How can you do that? I’ve wondered often about Rwanda, Sarajevo, and so many other homes of recent trauma. I’ve thought about the effects of horrors from before I was born, such as the Holocaust, slavery, the decimation of indigenous peoples. I’ve thought about ongoing injustices, such as the treatment of Native Americans, the new Jim Crow treatment of blacks in the U.S., the unjust wars started by the U.S., the flood of refugees, the war on poor people in the U.S. How do you live together, how do you find a way forward when you hold these long memories of injustice and suffering?

We know too much now about the longterm effects of trauma to believe there can ever be sufficient reparations to compensate for the damage inflicted, though that doesn’t mean we shouldn’t try.

If I ever thought impatiently that people should just forgive and forget, I learned how impossible that was for me a few years ago. Meeting a man named Campbell, I mentioned that I come from a long line of MacDonalds. He understood the reference to the 1692 Massacre of Glencoe when a troop of Campbells, claiming hospitality from the Glencoe MacDonalds, rose up in the night, killing men, burning homes, and forcing women and children into the winter night where they died of exposure.

Provoked by this modern-day Campbell’s derogatory criticism of my ancestors, I found myself surprisingly roused. The two of us spent quite a while discussing this long-ago event, not so much with hostility as with a rueful recognition that it was ridiculous for us to care so much.

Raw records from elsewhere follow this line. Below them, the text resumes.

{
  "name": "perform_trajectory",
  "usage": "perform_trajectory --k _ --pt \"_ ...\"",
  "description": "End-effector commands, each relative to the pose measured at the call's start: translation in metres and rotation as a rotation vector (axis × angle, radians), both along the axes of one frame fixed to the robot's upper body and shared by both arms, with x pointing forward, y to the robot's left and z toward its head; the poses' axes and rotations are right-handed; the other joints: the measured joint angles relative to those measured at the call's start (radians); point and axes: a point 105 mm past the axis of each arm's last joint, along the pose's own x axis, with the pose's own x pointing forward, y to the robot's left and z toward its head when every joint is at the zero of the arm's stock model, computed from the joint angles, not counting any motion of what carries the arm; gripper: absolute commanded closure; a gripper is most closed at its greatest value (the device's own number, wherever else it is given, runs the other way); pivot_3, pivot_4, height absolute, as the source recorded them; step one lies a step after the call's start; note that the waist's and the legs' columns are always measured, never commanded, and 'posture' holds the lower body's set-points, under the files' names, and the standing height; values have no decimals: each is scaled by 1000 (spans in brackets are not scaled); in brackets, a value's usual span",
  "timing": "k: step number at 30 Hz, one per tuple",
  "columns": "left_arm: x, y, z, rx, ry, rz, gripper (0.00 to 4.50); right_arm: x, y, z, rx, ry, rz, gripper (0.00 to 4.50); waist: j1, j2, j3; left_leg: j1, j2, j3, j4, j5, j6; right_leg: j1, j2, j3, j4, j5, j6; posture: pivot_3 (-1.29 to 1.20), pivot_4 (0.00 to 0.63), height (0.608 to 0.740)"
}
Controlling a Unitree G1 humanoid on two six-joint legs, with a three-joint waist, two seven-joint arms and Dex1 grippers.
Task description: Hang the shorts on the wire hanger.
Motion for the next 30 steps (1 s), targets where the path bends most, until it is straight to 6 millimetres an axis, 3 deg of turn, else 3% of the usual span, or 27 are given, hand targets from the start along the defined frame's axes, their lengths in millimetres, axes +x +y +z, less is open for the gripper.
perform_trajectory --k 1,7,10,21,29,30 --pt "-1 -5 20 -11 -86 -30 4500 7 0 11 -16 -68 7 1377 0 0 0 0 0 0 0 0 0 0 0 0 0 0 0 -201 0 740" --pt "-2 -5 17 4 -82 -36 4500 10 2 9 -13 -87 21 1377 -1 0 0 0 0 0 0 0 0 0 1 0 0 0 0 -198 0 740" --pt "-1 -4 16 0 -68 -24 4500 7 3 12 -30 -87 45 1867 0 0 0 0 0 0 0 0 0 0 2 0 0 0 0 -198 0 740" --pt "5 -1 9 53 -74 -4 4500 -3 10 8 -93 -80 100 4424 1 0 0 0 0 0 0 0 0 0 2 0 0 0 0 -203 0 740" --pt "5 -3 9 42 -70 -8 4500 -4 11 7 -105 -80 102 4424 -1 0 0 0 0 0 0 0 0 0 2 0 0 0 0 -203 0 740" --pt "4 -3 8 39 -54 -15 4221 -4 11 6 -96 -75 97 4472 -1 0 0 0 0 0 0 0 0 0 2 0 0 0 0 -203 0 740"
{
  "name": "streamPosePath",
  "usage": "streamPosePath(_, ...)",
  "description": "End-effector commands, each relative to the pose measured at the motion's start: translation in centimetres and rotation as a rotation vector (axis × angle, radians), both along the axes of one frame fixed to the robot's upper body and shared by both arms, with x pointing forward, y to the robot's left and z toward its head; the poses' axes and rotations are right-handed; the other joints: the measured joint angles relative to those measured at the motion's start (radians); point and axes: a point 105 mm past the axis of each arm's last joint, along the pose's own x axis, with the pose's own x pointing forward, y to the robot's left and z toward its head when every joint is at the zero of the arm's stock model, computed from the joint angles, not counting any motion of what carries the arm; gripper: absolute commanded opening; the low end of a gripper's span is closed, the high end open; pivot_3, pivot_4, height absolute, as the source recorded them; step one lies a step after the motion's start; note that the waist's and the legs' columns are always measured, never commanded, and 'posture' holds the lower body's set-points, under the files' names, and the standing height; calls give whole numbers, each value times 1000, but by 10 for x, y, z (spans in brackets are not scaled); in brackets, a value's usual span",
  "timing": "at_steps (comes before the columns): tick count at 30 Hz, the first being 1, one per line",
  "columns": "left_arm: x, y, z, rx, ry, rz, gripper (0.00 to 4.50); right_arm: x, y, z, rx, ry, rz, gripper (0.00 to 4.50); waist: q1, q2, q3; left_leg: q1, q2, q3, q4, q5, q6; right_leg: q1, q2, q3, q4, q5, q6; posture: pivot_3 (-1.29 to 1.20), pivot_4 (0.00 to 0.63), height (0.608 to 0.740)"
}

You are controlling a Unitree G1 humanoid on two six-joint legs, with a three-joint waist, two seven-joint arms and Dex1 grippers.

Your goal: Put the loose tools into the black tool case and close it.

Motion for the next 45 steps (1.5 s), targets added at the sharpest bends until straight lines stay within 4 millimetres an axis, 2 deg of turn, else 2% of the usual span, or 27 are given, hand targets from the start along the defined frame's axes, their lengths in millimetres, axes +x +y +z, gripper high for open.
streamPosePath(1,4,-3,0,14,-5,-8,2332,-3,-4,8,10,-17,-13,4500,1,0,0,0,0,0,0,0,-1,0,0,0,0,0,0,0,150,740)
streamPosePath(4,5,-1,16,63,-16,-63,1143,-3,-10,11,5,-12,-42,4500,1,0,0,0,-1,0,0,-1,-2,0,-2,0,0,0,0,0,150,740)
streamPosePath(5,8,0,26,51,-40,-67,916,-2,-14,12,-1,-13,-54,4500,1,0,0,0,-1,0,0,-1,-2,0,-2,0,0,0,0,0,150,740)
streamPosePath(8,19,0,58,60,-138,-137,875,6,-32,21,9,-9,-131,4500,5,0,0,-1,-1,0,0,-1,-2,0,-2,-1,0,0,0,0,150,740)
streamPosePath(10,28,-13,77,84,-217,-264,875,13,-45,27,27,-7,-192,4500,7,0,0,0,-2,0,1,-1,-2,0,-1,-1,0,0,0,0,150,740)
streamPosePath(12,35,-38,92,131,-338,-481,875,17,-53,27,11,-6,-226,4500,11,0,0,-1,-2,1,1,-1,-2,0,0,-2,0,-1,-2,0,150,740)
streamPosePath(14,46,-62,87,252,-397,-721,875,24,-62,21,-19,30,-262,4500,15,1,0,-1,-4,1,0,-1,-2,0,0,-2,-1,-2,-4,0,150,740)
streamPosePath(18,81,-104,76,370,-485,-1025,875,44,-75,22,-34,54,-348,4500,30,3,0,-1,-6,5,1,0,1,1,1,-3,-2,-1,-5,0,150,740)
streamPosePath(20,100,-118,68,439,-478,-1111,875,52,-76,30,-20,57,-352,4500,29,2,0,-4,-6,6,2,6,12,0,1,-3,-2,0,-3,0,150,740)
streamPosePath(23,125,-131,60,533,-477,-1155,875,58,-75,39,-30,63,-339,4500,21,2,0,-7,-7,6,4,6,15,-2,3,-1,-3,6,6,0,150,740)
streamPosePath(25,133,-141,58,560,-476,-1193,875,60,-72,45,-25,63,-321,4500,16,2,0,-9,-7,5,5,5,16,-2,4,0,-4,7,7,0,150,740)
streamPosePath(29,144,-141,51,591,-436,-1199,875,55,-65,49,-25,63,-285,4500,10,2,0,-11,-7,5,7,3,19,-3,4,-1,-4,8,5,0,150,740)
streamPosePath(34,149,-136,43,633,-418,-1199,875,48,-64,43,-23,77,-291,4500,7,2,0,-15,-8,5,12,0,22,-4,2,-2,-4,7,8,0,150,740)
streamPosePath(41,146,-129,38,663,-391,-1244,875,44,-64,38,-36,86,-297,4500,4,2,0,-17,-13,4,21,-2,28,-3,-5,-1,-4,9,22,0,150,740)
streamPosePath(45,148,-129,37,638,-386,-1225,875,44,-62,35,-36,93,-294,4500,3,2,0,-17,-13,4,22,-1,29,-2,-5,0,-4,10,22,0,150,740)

Recounting this episode at the book club, I said that forgetting may not be an option and that perhaps these memories of trauma serve a purpose. Challenged to explain what purpose being suspicious of Campbells might serve today, I could only respond that I thought humans’ ability to remember suffering must be a trait preserved from our earliest history, just as an animal’s ability to remember that a plant made them sick or killed one of their group saved them.

Later, though, I thought of an article I read recently about Christy Brzonkala who was raped by two football players at Virginia Polytechnic Institute in 1994. Her case was taken to the Supreme Court as a test of the Violence Against Women Act where the majority ruling went against her. Her senior quote in her high school yearbook was “I will trust you until you do something to make me not trust you.”

She said she’d never learned about rape in high school. It reminded me of a remark a friend of mine, herself a product of an all-girls Catholic school, made that so many of the young women raped or murdered by boyfriends were from all-girls Catholic schools and never taught to be wary.

I thought: yes. Glencoe taught me to be wary. Glencoe taught me not to trust blindly. So, yes, that ancestral memory did serve a purpose for me.

I don’t go around carrying a sword to swing at any Campbell I meet. But I also don’t expect there are any simple solutions to the problem of living peacefully with former enemies. Expecting people to forgive and forget is not reasonable. As one person in the book club said, I do not forget; I do not forgive; but I can set it to one side. At the moment that is the best way forward that I can see.

***END OF SPOILER***

Despite our struggles with the story, we all found much to consider in Ishiguro’s examination of memory and whether forgetfulness is a blessing or a curse.

Have you read a novel about memory or forgetting? What did you think of it?